Credit lines have the advantage of being less costly for the state but will cause excessive indebtedness and hamper economic recovery. Business owners excessively indebted people have little incentive to invest and create jobs, as future profits will be absorbed by debt service. In this context, some solutions can alleviate this problem, usually called “debt overhang”, which we can translate as “hangover from debt".
One solution is to capitalize companies through the creation of capitalization funds (with public capital and private) that inject liquidity in companies with objectives clear profitability, but for a limited time and without direct intervention management (the State does not have a specific good track record as a business manager). In contrast, capitalized companies must pay an IRC or VAT surcharge in the future (the state has a good track record as a tax collector) that allows the State to recover the investment.
This capitalization process should only be targeted at viable companies, assessed by independent entities, in sectors such as health, education, and digital transformation, as well as for exporting companies that can take advantage of geographical diversification of global value chains that will occur in the post-pandemic period. One should avoid all costs to create zombie companies that survive just because they have public support.

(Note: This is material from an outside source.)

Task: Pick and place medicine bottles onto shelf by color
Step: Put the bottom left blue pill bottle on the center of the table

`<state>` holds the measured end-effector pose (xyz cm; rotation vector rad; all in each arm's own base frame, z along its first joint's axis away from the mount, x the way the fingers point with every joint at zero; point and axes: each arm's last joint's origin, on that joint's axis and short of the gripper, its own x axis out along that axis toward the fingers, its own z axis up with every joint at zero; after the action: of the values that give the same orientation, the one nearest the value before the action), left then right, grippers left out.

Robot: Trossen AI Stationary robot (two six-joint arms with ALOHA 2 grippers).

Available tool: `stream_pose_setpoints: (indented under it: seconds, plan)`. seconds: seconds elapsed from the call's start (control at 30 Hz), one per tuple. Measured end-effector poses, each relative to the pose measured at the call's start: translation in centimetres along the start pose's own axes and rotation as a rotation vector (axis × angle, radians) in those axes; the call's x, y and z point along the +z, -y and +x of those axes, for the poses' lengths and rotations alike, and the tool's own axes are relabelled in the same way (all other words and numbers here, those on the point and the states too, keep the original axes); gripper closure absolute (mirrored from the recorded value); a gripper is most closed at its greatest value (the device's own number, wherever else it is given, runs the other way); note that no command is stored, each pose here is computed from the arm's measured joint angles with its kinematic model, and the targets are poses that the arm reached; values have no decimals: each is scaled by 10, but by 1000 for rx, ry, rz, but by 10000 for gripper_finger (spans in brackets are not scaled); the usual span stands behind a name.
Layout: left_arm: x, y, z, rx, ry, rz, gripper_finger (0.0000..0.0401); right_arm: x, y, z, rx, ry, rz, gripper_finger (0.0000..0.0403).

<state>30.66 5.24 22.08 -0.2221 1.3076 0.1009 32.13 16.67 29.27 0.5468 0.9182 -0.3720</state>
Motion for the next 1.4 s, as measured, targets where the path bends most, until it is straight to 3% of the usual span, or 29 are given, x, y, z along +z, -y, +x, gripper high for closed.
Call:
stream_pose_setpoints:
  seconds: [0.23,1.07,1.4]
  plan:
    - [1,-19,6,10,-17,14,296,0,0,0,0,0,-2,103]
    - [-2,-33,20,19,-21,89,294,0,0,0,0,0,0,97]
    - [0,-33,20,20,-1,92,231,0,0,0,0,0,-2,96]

In the case of non-viable companies, the solution consists of adopting fast and efficient processes to deal with the giant wave of reorganizations and liquidations of companies rapidly approaching. Sectors such as tourism, leisure, and catering will inevitably have to shrink. The resources and the available human capital must be quickly reconverted and reallocated to other activity sectors with growth opportunities.
This content was originally written in Portuguese and published in Exame.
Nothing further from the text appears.